Recommenders can skew results TRN 070203

Recommenders can skew results

By Kimberly Patch, Technology Research News

Just how accurate are the recommender systems online media sellers use to allow buyers to pass on their judgments about books, movies and CDs to their fellow consumers?

Researchers from the University of Minnesota have shown that the way recommender systems are set up can affect the opinions they evoke, and that artificially high or low recommendations can raise or lower subsequent recommendations.

Displaying a prediction introduces bias, said Joseph Konstan, an associate professor of computer science and engineering at the University of Minnesota. "Lying by [skewing rankings] higher or lower... biases the subsequent rating in that direction," he said. "Even the 'correct' rating led people to select that value more often."

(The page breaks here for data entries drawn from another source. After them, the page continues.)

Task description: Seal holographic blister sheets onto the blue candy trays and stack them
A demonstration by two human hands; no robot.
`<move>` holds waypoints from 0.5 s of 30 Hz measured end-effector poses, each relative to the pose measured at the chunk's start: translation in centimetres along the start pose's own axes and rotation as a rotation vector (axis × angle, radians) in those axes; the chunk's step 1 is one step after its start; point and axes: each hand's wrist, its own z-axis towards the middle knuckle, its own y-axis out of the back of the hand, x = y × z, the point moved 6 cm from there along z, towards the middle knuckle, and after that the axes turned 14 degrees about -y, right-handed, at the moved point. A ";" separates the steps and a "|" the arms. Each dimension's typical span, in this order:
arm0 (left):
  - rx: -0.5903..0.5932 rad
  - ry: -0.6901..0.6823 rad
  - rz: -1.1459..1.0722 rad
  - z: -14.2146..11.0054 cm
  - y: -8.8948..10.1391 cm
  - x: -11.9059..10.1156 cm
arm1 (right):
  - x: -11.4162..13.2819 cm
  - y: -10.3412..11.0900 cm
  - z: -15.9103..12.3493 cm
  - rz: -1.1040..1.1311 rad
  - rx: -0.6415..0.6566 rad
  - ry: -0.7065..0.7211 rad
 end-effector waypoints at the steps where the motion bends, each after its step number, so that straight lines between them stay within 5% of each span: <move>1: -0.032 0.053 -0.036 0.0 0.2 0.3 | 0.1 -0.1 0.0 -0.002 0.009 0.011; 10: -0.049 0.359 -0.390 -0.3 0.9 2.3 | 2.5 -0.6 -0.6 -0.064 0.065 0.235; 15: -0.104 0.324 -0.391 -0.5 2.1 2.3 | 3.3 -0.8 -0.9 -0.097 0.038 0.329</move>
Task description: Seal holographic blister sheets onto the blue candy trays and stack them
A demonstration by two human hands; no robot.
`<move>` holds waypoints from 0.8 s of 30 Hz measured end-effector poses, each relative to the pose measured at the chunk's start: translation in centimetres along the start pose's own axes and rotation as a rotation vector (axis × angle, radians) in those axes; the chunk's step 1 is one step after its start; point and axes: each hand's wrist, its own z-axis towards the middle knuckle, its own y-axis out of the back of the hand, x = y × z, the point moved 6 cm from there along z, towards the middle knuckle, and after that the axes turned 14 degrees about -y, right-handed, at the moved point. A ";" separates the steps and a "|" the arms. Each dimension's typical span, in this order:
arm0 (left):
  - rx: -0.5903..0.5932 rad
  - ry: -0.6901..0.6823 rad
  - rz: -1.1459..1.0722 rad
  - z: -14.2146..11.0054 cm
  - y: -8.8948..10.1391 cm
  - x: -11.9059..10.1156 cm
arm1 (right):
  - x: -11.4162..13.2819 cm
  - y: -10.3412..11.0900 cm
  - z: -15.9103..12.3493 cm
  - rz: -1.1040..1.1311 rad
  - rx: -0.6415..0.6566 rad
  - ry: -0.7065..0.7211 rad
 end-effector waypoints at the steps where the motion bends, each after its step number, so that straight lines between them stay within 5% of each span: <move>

The distortion this chain of events induces may influence consumer buying in the short-term, but adversely affects long-term consumer trust in the system, said Konstan. "While a system can get away with a small degree of lying... in the long run dishonesty erodes trust and satisfaction," he said.

The researchers' work is consistent with a long line of psychology studies showing that people shift opinions to conform to a group, said Konstan. "There's a bunch of psychology research that suggests that people exhibit a desire to conform," he said.

In a 1969 study published in Sociometry, for instance, a research team headed by Serge Moscovici found that about a third of the people in a group would call a blue block green if the researchers planted a couple of vocal people in the group who called the block the wrong color.

The Minnesota researchers conducted three experiments with a total of 536 people in order to see how previous ratings affected the test subjects' recommendations.

They used the Movie Lens recommender system, which includes about 70,000 users, 5,600 movies and around 7 million ratings.

In the first experiment, the researchers asked participants to rate 40 movies the participants had previously rated. The experiment presented lists of 10 movies using four different recommender configurations. The participants used a 1- to 5-star rating scale. One configuration showed no predictions, the second showed predictions equal to the user's original rating, the third showed predictions one star above the original rating, and the fourth showed predictions one star below the original rating.

The results revealed that people were fairly consistent in re-rating movies when there were no other ratings on-screen. Participants gave the movies the same ratings 60 percent of the time, one star below the original rating 20 percent of the time and one star above the original rating 20 percent of the time.

The results also showed that having other ratings on screen, whether they matched the user's original rating or were one star up or down, influenced the second rating the user gave. When ratings were bumped up or down one star, participants rated nearly 30 percent of movies one star above or below the original rating, respectively.

In the second experiment, a group of people rated 48 movies for the first time. The researchers predicted what people's ratings would be, then added or deleted stars in the same way as in the first experiment. They then repeated the experiment with a control group without manipulating the ratings shown to the participants.

The users were again swayed by incorrect ratings. In addition, those shown incorrect ratings were more dissatisfied with the process than the control group, probably because they sensed that the predictions were inaccurate, according to Konstan.

Other research shows that people treat computers socially, similarly to the way they treat other people, said Konstan. "We speculate that this effect may be skewing ratings towards the computer-displayed prediction," he said.

The research did not distinguish between the users' actual preferences and the ratings they entered, said Konstan. "We do not know whether [the rating system] really changes the persons' preference, or just the rating they choose to enter," he said.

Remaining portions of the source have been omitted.